Direct electrochemistry and electrocatalysis of hemoglobin entrapped in semi-interpenetrating polymer network hydrogel based on polyacrylamide and chitosan.

Semi-interpenetrating polymer network (semi-IPN) hydrogel based on polyacrylamide (PAM) and chitosan was prepared to immobilize redox protein hemoglobin (Hb). The Hb-PAM-chitosan hydrogel film obtained has been investigated by scanning electron microscopy (SEM) and UV-VIS spectroscopy. UV-VIS spectroscopy showed that Hb kept its secondary structure similar to its native state in the Hb-PAM-chitosan hydrogel film. Cyclic voltammogram of Hb-PAM-chitosan film-modified glass carbon (GC) electrode showed a pair of well-defined and quasi-reversible redox peaks for Hb Fe(III)/Fe(II), indicating that direct electron transfer between Hb and GC electrode occurred.

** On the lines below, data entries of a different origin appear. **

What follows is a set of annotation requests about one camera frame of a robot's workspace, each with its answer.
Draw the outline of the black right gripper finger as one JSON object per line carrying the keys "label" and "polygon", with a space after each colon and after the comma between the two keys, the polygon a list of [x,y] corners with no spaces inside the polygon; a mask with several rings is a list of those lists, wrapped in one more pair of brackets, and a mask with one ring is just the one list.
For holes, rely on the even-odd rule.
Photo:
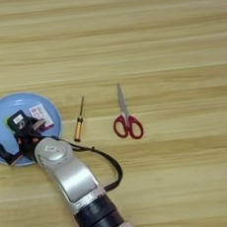
{"label": "black right gripper finger", "polygon": [[33,130],[38,130],[40,128],[42,129],[43,126],[45,126],[45,123],[46,123],[46,121],[44,118],[38,120],[36,123],[33,124]]}
{"label": "black right gripper finger", "polygon": [[14,165],[20,158],[22,157],[21,152],[17,152],[16,154],[9,153],[5,150],[2,143],[0,143],[0,157],[8,164]]}

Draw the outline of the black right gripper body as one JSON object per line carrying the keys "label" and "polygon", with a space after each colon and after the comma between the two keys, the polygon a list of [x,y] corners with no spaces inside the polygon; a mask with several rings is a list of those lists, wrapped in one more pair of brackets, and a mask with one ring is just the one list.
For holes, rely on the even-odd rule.
{"label": "black right gripper body", "polygon": [[19,152],[16,154],[15,159],[25,157],[31,161],[35,161],[36,146],[43,139],[41,131],[38,127],[25,127],[25,129],[17,129],[14,132],[14,138],[19,145]]}

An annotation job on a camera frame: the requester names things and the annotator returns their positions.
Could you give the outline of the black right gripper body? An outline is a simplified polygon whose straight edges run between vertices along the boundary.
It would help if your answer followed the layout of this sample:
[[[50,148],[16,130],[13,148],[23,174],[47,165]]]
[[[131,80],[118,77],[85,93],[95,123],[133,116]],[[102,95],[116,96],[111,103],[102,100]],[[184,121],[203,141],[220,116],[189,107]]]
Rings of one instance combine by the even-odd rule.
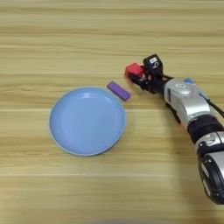
[[[140,88],[144,91],[148,91],[151,94],[163,94],[165,84],[172,80],[172,77],[160,74],[160,75],[148,75],[139,79],[137,82]]]

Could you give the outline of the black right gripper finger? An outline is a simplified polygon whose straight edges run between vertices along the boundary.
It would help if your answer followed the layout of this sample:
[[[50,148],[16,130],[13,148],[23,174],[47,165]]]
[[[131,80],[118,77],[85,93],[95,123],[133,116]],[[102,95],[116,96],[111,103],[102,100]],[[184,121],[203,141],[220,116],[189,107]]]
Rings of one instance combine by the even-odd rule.
[[[137,84],[140,88],[145,88],[146,87],[146,82],[144,79],[138,77],[137,75],[133,74],[133,73],[130,73],[129,74],[129,79]]]

The electron-transfer rate constant was about 5.51 s(-1) in pH 7.0 buffers, and the formal potential (E degrees ') was -0.324 V (vs. SCE). The dependence of E degrees ' on solution pH indicated that one-proton transfer was coupled to each electron transfer in the direct electron-transfer reaction. Additionally, Hb in the semi-IPN hydrogel film retained its bioactivity and showed excellent electrocatalytic activity toward H(2)O(2). The electrocatalytic current values were linear with increasing concentration of H(2)O(2) in a wide range of 5-420 microM. The unique semi-IPN hydrogel would have wide potential applications in direct electrochemistry, biosensors and biocatalysis.